Assignment: If a line in the data below contains "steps", copy it.

[Opening Given material section]

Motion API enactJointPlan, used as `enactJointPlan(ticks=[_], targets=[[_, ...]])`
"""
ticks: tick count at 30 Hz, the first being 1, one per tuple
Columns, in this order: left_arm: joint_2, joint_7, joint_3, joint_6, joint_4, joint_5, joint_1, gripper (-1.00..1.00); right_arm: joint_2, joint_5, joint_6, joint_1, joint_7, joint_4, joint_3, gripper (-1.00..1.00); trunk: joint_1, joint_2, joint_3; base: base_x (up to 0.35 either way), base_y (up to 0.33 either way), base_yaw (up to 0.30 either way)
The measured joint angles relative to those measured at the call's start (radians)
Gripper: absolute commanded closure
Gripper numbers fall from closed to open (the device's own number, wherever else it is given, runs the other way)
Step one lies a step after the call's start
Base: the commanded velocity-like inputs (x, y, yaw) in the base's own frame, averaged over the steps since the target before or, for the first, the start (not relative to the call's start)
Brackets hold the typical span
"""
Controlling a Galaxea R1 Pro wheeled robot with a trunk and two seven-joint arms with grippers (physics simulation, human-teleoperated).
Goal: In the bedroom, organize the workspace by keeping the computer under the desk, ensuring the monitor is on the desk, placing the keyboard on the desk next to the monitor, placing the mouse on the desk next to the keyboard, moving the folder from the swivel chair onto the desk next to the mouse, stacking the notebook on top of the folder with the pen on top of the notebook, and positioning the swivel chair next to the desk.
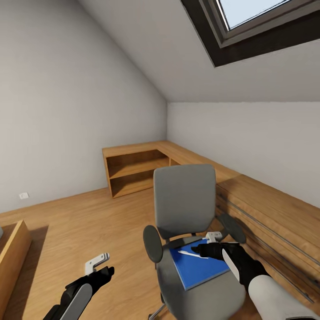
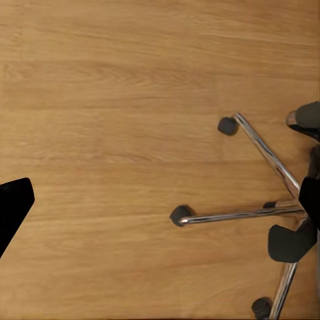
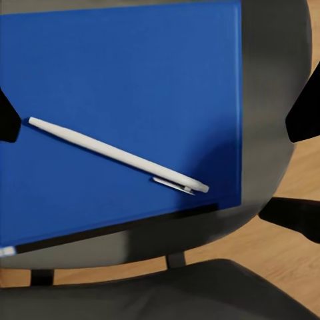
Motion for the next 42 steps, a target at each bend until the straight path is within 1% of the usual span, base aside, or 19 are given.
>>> enactJointPlan(ticks=[12,15,27,35,42], targets=[[0.000,0.001,-0.007,0.000,-0.002,0.000,0.000,-1.00,0.000,0.001,-0.013,0.000,0.000,0.001,0.000,-1.00,0.046,-0.084,-0.038,0.000,0.000,0.000],[0.001,0.002,-0.008,0.000,-0.019,0.000,0.000,-1.00,-0.002,0.001,-0.014,0.000,0.001,0.001,-0.001,-1.00,0.058,-0.105,-0.047,0.000,0.000,0.000],[0.002,0.003,-0.009,0.000,-0.020,0.000,0.000,-1.00,-0.008,0.001,-0.015,0.000,0.001,0.001,-0.002,-1.00,0.104,-0.189,-0.085,0.000,0.000,0.000],[0.002,0.004,-0.008,0.000,-0.019,0.000,0.000,-1.00,-0.010,0.002,-0.055,0.000,0.000,0.016,-0.001,-1.00,0.134,-0.245,-0.110,0.000,0.000,0.000],[0.003,-0.001,-0.008,-0.005,-0.021,0.000,-0.001,-1.00,-0.010,0.001,-0.063,0.000,-0.001,0.026,-0.001,-1.00,0.134,-0.245,-0.110,0.000,0.000,0.000]])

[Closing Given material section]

Answer for this exercise:
Base: the commanded velocity-like inputs (x, y, yaw) in the base's own frame, averaged over the steps since the target before or, for the first, the start (not relative to the call's start)
Motion for the next 42 steps, a target at each bend until the straight path is within 1% of the usual span, base aside, or 19 are given.

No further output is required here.